Like Michael Mann’s Miami Vice, The World is similarly characterized by a visual heterogeneity. With the use of HD, Jia Zhang ke explores here three distinct visual registers. The first is reserved for the spectacle scenes, often in loud colours, and filmed in long-shot, where the girls perform on stage, accompanied by techno music. HD also captures the more muted, sombre colours of the private lives of these displaced young persons, filmed in medium-shot; Tao doesn’t seem to have a place of her own and, when she is not with her boyfriend, Taisheng (Chen Taisheng), she sleeps in cheap hotel rooms, void of any personal effects.

The third visual register is reserved for the animation scenes, which are triggered by text messages on cell phones. According to Emmanuel Burdeau, “every new month, the digital reveals that it was precisely invented to allow for a kind of high-tech primitivism, a cinema of inter-titles and of SMS.” (17)

In the next clip, Tao has just left her boyfriend after an argument. On the bus, she receives a text message from him. This animation scene is then followed by one of the spectacle scenes with the girls on stage.

Communication is in fact at the very heart of The World, and these twenty- and thirtysomethings communicate often by cell phone and text messaging. When a jealous boyfriend, who has been unable to reach his girlfriend on her cell, tells her that she must never turn it off, because he must be able to reach her at any moment of the day, one of her friends tells him he should buy the new Motorola, capable of operating anywhere in the world.
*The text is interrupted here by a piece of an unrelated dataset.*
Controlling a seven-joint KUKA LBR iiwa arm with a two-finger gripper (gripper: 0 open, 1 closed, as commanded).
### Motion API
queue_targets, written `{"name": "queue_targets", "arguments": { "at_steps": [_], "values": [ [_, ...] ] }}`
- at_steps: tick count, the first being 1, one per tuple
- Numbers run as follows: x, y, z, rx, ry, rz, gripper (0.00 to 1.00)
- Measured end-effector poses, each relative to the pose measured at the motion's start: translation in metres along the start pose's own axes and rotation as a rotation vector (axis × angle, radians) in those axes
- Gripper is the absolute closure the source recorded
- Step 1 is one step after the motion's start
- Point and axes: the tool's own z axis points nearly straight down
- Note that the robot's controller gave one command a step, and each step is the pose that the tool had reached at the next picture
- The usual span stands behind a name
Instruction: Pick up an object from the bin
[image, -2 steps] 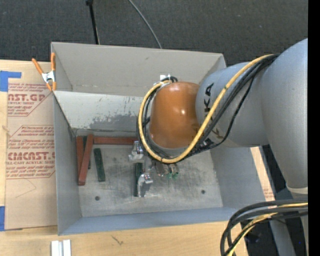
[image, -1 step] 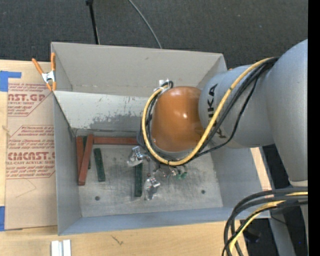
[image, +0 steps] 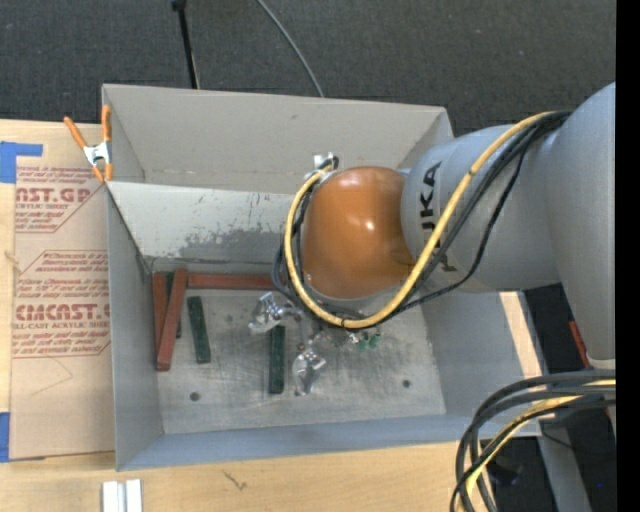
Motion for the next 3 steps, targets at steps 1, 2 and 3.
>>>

Ironically, despite or perhaps because of the omnipresence of electronic gadgets here, Jia Zhang ke’s film illustrates that such hyper-communication does not necessarily produce better communication, and is inevitably accompanied with various losses. The villagers working on a construction site in the capital, for instance, limit themselves to speaking standard Chinese, not their local dialect. As for the standard language, it is reduced to clichés. At a party, a wealthy Chinese man tries to pick up Tao, telling her that he’s seen her before in his dreams, and she understands that the banality of his language is a verbal expression of the empty world in which she lives. Like the Karaoke performed by another Chinese businessman, “the world” inhabited by these young people is all simulacra.

Interestingly, in the course of the film, Tao undergoes a metamorphosis: initially, she is strong-willed and able to defend herself against her boyfriend’s machismo, but, subjected to the ongoing unreality of the Park, she begins to experience anomie and longs for some stability and wants to get married. When Tao tells her boyfriend he must never cheat on her, he responds, “Today you can trust nobody. You can have confidence only in yourself”, thus indirectly signalling his own betrayal of her.

Ultimately, Jia Zhang ke pushes the use of HD further than Michael Mann. While the American is content to expose the digital with stylistic bravura and allows his narrative to suffer the consequences, the Chinese director offers a balanced critique of it. While today it has become commonplace to discuss the pernicious effects of globalization on the environment, Jia Zhang ke is one of the few who has had the courage to point to the deleterious effects of globalization and the digital revolution on the personal lives of his compatriots. As Robert Solé notes: “Digital culture invades our behaviour as much as our values, and modifies our relation with reality.” (18) But if the digital seems with each new day to be making new inroads into all of our lives, some people, in Europe at least, are sounding an alarm. Thus, at the end of 2007, the mayor’s office in Paris declared a moratorium on Wi-Fi in the municipal libraries, because many of the libraries’ personnel were suffering from a number of ailments thought to be caused by the radiofrequency waves used by Wi-Fi. (19) Likewise, Wi-Fi has been banned in schools in England, Austria, and Germany. (20) In France, the Minister of Health has urged people to be particularly careful about exposing small children to cell phones and Wi-Fi, following the release of a new scientific study, indicating that when tomato plants are exposed for just ten minutes to the electro-magnetic waves of a cell phone, their molecular composition is negatively affected. (21)

The third filmmaker in this reflection on the digital is the Iranian, Abbas Kiarostami, who proposes yet another usage of it. He first used a video camera in 1996 when filming some scenes at the end of Ta’m e guilass (A Taste of Cherry, 1997). Kiarostami often works with non-professional actors and he immediately noticed that they acted much more naturally in front of a video camera than in front of a 35mm camera. For ABC Africa (2001), Kiarostami used a digital camera, using it as a camera-pen to keep a diary on his trip to Africa. He has said that his discovery of digital was very liberating and it allowed him to free himself from certain clichés and conventions. For Kiarostami, the world itself looks more interesting when seen through a digital camera. The third time he employed the new technology was for his film Ten (2002). (22)

If Mann uses the digital as a metaphor for the chaos of our contemporary world and Jia uses it to make a critique of it, then Kiarostami uses the digital to bring us closer to people and everyday life. In his approach, he is the direct heir of the Italian Neo-Realists and, like his Italian forbears, he uses a mix of professional and non-professional actors. In Ten, we watch a driver and her six passengers over ten scenes. Despite its careful preparation, Ten is an example of absolute minimal filmmaking. The mise en scène employs two static cameras, two lenses and the barest of décors: the front seat of a car, plus the clothes and accessories of the people in the car.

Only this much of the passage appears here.